WHAT YOU WILL DO
From the records below, print exactly the lines starting at the one containing "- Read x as" and ending at the one containing "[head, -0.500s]", ends included, and nothing else.

RAW DATA
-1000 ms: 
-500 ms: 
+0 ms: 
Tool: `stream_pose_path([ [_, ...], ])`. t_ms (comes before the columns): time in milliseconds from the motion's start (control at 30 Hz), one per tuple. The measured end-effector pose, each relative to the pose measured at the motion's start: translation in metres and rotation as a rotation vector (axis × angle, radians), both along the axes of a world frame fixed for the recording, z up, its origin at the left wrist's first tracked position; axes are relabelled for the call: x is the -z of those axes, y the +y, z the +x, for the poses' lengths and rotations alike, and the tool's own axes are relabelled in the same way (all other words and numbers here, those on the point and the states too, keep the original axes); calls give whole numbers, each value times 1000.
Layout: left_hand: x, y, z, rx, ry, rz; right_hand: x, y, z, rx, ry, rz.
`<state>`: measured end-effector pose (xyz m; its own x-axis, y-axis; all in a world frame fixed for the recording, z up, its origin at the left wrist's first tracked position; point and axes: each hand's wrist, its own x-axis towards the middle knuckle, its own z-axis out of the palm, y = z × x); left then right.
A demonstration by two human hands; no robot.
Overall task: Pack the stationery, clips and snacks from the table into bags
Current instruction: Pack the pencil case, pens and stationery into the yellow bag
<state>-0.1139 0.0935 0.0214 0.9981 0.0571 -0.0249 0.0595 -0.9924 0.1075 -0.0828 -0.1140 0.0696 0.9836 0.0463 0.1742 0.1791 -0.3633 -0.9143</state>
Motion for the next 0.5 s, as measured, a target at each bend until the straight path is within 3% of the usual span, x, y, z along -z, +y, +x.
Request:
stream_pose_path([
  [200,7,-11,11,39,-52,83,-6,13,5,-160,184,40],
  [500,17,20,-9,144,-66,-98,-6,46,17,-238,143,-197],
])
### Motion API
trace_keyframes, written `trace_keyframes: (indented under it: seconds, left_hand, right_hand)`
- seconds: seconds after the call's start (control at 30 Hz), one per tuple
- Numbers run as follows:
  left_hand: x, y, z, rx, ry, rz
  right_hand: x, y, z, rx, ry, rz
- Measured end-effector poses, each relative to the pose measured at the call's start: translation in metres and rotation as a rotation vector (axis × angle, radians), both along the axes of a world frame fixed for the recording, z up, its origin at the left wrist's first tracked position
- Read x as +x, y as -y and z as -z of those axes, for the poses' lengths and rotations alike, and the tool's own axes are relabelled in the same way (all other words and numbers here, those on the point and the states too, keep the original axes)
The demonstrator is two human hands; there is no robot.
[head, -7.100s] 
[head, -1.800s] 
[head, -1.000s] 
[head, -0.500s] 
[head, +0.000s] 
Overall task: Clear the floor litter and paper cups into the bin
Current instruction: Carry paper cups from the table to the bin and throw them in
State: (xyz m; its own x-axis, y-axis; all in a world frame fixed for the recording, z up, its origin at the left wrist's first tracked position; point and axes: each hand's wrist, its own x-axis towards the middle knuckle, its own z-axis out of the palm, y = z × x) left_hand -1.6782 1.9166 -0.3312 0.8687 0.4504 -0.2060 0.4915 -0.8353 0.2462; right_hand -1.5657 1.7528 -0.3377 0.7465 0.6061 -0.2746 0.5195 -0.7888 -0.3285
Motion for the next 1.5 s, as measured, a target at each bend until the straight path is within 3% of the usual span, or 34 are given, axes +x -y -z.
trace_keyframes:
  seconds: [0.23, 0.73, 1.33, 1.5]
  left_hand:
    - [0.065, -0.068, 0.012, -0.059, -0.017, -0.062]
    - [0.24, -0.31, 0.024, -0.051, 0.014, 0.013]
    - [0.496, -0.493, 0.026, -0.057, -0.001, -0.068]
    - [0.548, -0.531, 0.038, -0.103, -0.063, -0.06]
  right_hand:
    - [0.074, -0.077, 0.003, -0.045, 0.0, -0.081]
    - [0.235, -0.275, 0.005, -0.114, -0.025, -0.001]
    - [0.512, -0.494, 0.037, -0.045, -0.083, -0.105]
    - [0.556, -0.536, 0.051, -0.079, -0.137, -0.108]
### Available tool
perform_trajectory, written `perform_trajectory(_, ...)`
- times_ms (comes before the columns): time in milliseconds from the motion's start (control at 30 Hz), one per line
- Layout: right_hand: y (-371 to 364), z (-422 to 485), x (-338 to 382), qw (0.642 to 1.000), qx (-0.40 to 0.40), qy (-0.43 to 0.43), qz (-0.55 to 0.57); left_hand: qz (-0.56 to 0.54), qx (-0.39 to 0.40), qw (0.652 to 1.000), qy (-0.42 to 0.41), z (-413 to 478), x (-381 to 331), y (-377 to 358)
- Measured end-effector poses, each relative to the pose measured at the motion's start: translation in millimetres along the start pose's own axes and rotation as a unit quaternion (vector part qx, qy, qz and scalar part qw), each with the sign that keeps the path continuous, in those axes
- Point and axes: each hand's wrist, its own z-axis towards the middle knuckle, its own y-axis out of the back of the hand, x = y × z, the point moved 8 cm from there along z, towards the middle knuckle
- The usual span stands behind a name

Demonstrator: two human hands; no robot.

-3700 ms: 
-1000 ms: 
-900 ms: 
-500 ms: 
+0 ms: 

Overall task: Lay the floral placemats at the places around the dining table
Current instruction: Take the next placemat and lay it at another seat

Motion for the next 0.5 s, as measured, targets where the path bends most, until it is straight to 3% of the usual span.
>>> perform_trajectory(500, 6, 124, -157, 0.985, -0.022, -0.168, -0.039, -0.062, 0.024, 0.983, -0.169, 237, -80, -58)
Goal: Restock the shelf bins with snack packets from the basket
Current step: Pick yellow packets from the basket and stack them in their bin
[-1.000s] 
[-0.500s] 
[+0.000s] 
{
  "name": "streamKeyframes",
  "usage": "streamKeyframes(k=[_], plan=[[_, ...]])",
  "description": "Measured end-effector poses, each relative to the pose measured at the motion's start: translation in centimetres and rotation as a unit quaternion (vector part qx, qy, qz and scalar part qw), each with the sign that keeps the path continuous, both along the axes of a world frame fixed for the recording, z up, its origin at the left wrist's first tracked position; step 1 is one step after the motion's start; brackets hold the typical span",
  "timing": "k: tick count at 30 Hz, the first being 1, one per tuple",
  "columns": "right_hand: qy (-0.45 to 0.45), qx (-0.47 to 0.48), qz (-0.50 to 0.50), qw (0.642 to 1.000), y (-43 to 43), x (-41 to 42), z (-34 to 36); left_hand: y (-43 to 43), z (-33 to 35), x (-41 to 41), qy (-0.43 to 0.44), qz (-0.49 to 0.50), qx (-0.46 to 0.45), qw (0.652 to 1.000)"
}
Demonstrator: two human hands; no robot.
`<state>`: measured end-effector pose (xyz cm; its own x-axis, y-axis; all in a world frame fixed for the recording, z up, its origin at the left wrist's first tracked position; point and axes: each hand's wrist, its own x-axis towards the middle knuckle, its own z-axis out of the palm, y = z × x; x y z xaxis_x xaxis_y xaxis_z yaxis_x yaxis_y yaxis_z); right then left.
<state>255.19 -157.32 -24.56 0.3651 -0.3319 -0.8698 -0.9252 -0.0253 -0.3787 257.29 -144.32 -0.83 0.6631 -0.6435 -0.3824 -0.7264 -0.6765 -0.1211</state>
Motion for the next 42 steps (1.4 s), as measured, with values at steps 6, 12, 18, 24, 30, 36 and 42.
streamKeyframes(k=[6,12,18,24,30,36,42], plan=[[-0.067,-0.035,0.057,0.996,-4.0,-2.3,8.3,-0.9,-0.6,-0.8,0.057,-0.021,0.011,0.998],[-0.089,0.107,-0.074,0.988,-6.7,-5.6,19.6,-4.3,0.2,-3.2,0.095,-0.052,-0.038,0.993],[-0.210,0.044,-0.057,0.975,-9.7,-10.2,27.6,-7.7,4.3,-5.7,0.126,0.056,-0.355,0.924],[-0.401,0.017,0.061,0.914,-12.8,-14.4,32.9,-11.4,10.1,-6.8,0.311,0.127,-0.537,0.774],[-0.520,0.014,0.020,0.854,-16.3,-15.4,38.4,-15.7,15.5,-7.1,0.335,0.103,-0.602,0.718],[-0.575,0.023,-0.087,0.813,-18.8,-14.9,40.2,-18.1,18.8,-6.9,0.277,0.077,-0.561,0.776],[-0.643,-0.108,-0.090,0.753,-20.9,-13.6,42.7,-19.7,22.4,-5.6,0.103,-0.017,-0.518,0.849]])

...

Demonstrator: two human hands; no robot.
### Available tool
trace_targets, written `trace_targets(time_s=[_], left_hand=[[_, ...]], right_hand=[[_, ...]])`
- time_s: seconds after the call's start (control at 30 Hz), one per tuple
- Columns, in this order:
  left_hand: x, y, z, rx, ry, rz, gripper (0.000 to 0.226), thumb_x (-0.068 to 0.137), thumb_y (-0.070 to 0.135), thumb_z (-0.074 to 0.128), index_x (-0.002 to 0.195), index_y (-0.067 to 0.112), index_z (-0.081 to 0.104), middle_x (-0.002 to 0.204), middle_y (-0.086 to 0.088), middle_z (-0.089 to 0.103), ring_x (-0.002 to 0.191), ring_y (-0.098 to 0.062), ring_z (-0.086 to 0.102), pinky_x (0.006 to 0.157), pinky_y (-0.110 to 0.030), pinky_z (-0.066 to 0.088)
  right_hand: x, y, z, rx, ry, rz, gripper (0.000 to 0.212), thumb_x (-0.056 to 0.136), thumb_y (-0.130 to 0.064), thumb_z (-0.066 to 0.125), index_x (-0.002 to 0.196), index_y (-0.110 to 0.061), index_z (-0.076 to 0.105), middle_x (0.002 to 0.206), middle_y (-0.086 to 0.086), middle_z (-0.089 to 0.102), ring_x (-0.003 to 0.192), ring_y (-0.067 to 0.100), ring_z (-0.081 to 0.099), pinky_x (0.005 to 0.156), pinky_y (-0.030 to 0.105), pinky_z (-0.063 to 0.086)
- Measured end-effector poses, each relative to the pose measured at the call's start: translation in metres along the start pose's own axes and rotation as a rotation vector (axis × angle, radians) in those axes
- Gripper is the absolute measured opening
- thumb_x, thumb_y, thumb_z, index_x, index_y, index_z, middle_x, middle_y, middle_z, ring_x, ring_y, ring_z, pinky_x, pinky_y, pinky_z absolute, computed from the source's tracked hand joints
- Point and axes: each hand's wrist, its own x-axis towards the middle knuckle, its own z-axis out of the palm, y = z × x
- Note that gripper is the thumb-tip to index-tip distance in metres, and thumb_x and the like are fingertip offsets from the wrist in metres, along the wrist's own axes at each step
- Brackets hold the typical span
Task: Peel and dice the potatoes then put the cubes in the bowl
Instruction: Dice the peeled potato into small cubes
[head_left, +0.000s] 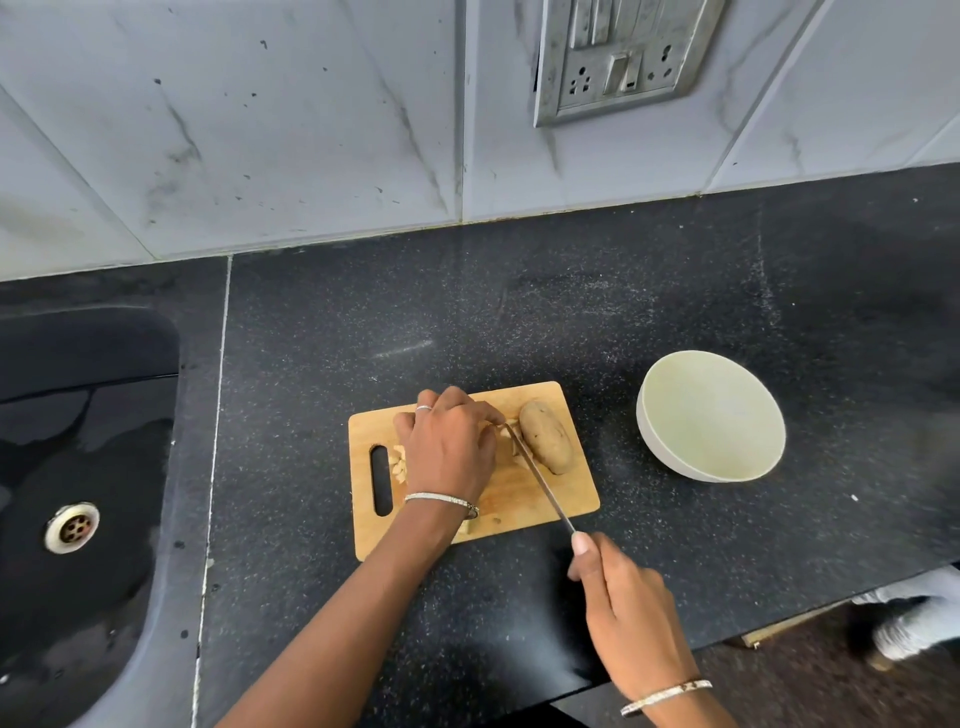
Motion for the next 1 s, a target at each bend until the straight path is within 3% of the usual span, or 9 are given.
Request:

OUTPUT FOR THIS EXERCISE
- Read x as +x, y as -y and z as -z of those axes, for the poses' lengths and rotations alike, and the tool's own axes are relabelled in the same way (all other words and numbers here, those on the point and the states too, keep the original axes)
The demonstrator is two human hands; there is no robot.
[head, -7.100s] 
[head, -1.800s] 
[head, -1.000s] 
[head, -0.500s] 

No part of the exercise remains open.